→ ABOUT THIS TASK
I would like each line of the data that holds the word "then" copied out.

(Stored records)
________________

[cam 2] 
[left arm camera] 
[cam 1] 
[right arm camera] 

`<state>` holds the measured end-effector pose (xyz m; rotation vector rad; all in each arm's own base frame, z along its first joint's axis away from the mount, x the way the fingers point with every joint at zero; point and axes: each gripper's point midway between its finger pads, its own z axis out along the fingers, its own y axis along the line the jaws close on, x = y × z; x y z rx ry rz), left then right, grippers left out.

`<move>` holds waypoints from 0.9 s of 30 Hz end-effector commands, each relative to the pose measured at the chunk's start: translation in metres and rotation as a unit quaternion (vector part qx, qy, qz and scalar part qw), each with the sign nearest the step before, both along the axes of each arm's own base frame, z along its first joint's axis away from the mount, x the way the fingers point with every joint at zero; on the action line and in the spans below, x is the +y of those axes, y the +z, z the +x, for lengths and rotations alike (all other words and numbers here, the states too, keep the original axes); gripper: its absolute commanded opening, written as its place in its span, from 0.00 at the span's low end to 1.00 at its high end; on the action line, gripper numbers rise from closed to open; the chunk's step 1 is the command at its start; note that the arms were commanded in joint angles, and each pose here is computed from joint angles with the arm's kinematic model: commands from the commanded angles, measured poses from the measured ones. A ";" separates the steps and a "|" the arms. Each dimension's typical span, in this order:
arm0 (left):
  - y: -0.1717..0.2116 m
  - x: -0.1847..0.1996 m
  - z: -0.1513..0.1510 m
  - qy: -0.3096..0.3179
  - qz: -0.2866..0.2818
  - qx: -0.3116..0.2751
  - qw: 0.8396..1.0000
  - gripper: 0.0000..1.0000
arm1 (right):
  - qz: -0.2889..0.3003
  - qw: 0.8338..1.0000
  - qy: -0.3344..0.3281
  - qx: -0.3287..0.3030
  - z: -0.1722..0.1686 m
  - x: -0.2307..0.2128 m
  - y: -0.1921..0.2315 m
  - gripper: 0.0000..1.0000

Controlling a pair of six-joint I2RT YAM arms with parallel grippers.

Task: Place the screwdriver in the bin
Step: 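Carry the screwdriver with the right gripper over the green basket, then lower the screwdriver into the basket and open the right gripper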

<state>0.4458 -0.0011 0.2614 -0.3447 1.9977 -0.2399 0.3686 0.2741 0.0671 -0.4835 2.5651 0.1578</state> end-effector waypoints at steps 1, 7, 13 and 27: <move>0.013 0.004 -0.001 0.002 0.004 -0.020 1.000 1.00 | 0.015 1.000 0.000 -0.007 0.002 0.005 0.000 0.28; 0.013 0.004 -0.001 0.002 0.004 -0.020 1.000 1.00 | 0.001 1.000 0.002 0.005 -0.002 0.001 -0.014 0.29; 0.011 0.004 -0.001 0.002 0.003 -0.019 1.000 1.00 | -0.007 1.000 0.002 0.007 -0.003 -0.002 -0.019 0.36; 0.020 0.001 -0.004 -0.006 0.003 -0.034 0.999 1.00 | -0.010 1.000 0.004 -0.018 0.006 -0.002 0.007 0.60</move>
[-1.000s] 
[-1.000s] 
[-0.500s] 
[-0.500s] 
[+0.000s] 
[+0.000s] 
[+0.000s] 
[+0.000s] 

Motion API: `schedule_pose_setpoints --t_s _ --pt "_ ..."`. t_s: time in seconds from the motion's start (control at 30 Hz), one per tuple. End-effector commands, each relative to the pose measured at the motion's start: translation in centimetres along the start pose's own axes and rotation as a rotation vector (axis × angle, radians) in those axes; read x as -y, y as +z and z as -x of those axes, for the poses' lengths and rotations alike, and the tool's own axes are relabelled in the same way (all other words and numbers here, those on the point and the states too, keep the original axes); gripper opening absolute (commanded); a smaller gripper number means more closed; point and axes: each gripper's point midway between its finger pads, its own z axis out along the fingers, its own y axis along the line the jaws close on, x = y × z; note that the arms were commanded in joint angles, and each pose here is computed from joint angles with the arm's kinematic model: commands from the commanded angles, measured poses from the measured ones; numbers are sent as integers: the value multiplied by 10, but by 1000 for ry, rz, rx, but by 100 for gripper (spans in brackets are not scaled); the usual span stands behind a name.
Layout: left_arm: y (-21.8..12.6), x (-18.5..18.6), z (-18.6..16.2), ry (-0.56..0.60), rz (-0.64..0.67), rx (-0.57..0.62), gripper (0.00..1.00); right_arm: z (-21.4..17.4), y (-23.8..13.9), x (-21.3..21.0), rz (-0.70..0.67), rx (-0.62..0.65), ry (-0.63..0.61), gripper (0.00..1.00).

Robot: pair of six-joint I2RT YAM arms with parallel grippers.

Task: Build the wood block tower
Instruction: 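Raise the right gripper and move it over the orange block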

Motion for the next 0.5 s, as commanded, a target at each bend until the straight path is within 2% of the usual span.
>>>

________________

→ SOLVED PROBLEM
`<state>` holds the measured end-effector pose (xyz m; rotation vector rad; all in each arm's own base frame, z along its first joint's axis away from the mount, x the way the fingers point with every joint at zero; point and axes: each gripper's point midway between its finger pads, its own z axis out along the fingers, its own y axis along the line the jaws close on, x = y × z; x y z rx ry rz), left then right, grippers left out.
Step: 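Carry the screwdriver with the right gripper over the green basket, then lower the screwdriver into the basket and open the right gripper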

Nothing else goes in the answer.